Thank you Wes for the great summary and Jan for the thoughtful reply.

I think those are very valid points and areas for improvement.
There is clear pattern on a few areas that IMO we can work on building a
consensus on independently:
 - metadata: a easier way to read metadata that doesn't require
deserializing it as a whole. Either in the footer or not (page format etc).
 - more modern encoding: either for better parallelisation or random
access. multiple papers are proposing better encodings.

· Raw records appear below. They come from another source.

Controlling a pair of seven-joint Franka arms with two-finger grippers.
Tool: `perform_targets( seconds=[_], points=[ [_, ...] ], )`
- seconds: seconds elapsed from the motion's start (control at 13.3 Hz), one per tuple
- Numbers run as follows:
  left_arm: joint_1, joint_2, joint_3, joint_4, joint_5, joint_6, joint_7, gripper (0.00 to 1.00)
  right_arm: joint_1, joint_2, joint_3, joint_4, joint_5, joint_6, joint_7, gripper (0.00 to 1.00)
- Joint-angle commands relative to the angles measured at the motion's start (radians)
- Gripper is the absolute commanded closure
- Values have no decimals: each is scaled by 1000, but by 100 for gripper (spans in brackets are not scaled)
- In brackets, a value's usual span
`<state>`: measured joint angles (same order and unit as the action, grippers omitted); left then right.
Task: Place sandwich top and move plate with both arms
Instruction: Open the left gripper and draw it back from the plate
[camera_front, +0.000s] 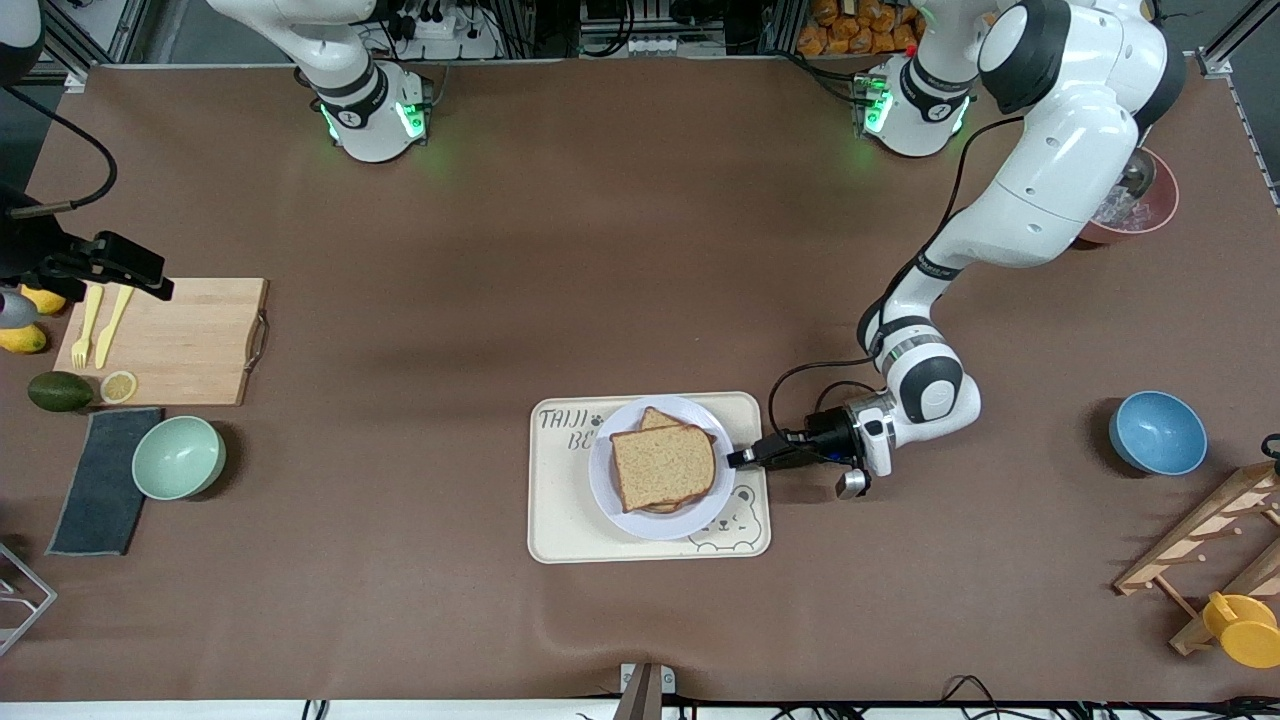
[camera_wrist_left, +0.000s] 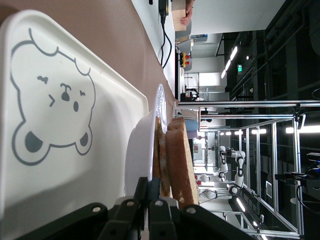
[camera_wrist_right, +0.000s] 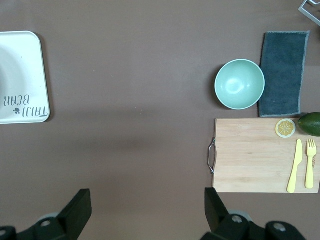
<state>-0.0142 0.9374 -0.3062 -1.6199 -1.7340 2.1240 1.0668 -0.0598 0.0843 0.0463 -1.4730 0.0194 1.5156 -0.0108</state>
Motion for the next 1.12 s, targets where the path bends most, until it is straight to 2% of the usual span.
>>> perform_targets(
  seconds=[0.0,0.3,0.45,0.6,0.67,0.75,0.82,1.05],
  points=[
    [-26,34,6,52,8,-7,-13,100,-28,-1,18,2,16,-3,0,0],
    [-30,60,13,71,10,-6,-2,100,-41,-1,18,2,16,-3,-12,0],
    [-76,55,76,71,17,-6,-4,100,-41,-1,18,3,16,-2,-14,0],
    [-95,54,91,71,13,-6,-19,100,-40,-1,18,3,16,-2,-14,0],
    [-96,51,91,72,14,-6,-19,96,-41,-1,18,3,16,-2,-14,0],
    [-95,49,91,72,14,-6,-27,57,-41,-1,18,3,16,-2,-14,0],
    [-95,46,91,71,17,-6,-34,1,-46,-1,18,2,16,-2,-20,0],
    [-84,22,116,69,49,-6,-47,0,-54,-1,18,2,16,-3,-34,0]
  ],
)
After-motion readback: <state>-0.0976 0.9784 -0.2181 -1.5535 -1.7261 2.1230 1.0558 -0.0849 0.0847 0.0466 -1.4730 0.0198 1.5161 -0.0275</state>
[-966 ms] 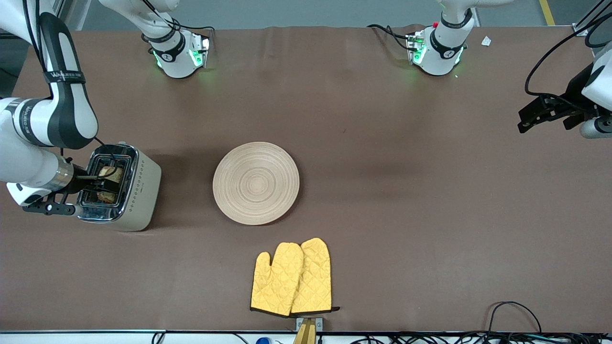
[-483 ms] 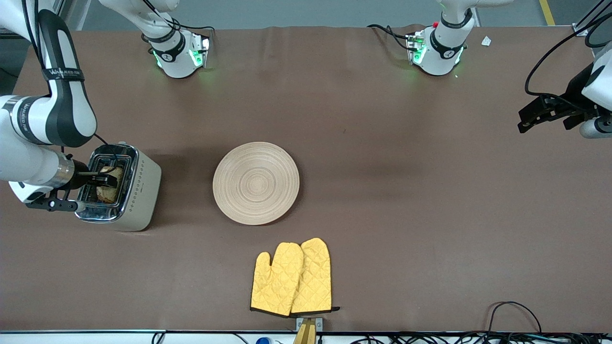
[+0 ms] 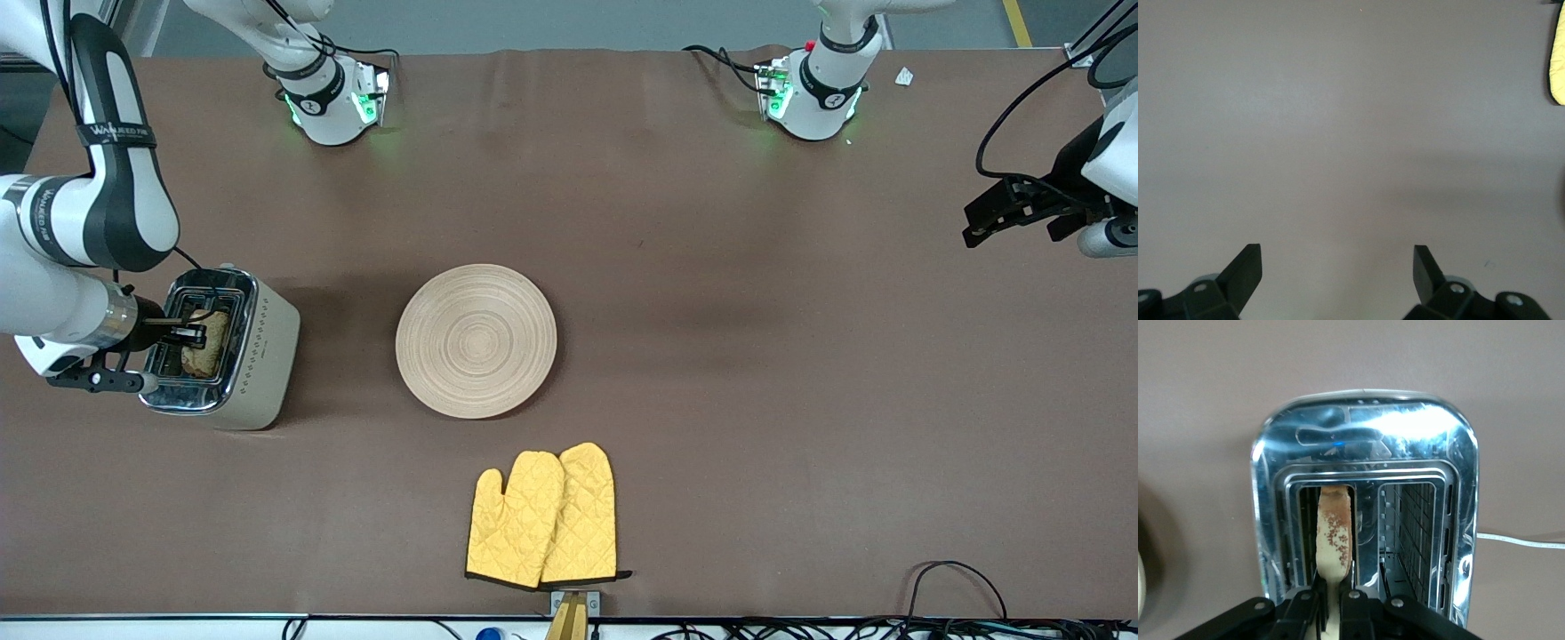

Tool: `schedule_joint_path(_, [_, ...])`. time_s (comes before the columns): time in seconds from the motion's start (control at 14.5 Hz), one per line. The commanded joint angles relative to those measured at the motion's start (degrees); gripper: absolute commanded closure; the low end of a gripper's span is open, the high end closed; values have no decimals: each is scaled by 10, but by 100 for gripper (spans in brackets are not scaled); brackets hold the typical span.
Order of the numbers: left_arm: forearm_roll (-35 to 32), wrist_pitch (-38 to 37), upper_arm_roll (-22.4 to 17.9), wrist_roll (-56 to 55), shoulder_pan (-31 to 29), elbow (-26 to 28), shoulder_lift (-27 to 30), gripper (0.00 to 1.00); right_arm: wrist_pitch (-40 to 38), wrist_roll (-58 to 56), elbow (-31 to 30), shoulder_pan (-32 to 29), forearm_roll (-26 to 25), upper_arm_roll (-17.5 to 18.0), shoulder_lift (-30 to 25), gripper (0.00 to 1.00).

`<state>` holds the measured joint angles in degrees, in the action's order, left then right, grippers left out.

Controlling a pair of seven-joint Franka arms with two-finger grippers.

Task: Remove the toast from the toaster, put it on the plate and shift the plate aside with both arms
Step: 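Lift the bread out of the toaster with the right gripper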

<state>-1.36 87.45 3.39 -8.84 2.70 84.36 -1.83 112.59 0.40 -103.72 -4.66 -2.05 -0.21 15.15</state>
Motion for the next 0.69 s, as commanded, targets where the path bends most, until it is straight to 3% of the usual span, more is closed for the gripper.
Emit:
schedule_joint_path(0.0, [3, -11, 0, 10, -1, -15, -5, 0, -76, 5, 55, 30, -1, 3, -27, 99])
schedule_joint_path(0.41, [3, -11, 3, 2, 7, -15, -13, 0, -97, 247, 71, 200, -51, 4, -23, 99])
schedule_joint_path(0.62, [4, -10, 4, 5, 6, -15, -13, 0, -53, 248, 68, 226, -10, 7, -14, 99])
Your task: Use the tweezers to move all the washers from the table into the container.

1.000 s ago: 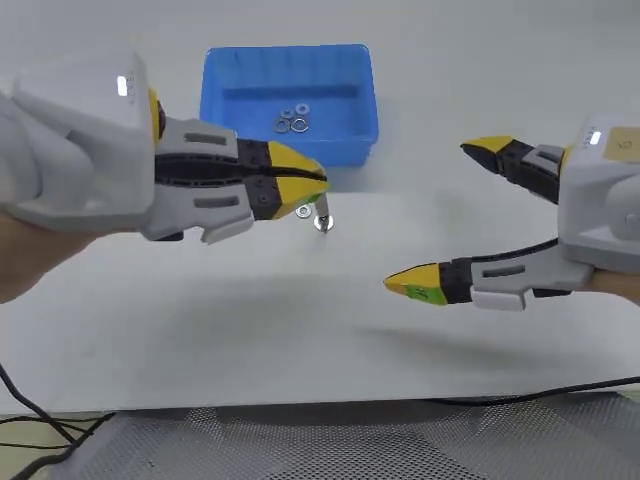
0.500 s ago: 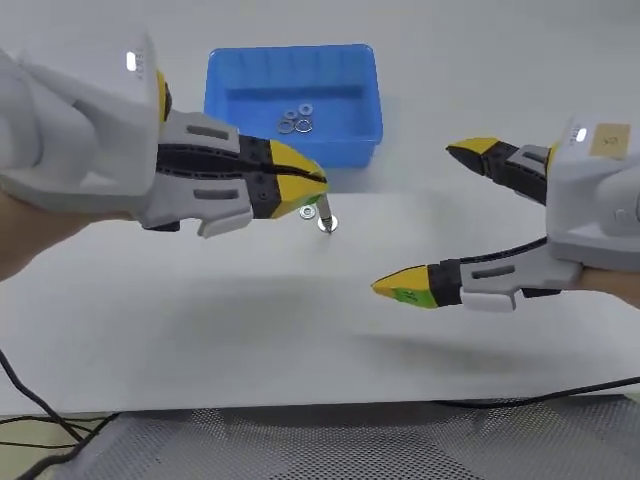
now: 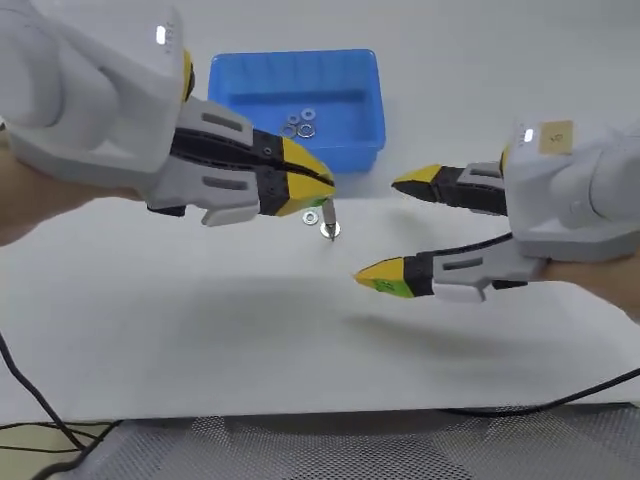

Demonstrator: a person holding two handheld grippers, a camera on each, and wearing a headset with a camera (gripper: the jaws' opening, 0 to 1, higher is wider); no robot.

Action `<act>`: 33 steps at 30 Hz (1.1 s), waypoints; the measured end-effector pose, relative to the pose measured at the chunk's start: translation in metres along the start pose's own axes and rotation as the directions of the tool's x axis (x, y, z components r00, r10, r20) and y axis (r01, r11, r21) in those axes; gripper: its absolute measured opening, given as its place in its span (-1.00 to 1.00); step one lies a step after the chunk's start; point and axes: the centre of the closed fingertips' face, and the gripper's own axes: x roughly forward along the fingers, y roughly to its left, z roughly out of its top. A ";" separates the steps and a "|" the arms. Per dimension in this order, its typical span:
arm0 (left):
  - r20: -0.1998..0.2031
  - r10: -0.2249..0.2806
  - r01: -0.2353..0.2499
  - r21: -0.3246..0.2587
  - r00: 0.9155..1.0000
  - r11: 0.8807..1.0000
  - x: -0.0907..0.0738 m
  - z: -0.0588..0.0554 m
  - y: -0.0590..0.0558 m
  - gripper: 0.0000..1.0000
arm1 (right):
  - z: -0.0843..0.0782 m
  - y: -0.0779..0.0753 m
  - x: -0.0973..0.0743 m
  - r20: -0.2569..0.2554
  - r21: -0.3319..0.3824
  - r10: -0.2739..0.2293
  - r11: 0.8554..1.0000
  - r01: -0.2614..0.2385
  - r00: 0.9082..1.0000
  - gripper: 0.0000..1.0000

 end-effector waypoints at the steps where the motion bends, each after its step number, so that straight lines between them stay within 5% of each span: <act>1: 0.001 -0.001 0.001 -0.001 1.000 1.000 0.000 0.000 0.000 -0.91 | 0.003 0.001 0.003 0.010 -0.003 0.010 1.000 -0.010 1.000 0.14; 7: 0.003 -0.003 0.003 0.001 1.000 1.000 0.000 0.000 -0.001 -0.91 | 0.021 0.007 0.020 0.080 -0.021 0.081 0.997 -0.079 0.994 -0.17; 19: 0.004 -0.005 0.005 0.010 1.000 1.000 0.002 0.001 -0.001 -0.91 | 0.022 0.017 0.031 0.038 -0.125 0.164 0.979 -0.158 0.986 -0.64; 23: 0.003 -0.010 0.010 0.014 1.000 1.000 0.003 0.001 -0.002 -0.91 | 0.015 0.016 0.034 -0.010 -0.171 0.153 0.973 -0.152 0.988 -0.67; 33: -0.009 -0.012 0.012 0.029 1.000 1.000 0.005 0.002 -0.003 -0.91 | 0.016 0.014 0.034 -0.015 -0.233 0.125 0.964 -0.125 0.992 -0.78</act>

Parquet is an open source project that defines a format. As long as the
community is motivated to advance the project and evolve the format we can
tackle those.
To me the distinction between calling it a major revision with incompatible
changes vs a new format is a bit of a moot point. What matters is that the
Parquet community wants to improve it.

As there's momentum building around this idea, I think we should gather a
list of people interested in giving input or feedback on this and the
corresponding implementations/engines that they would want to build support
for those changes in. That would give us an idea of how we can plan the
validation of the changes and how they work for their use cases.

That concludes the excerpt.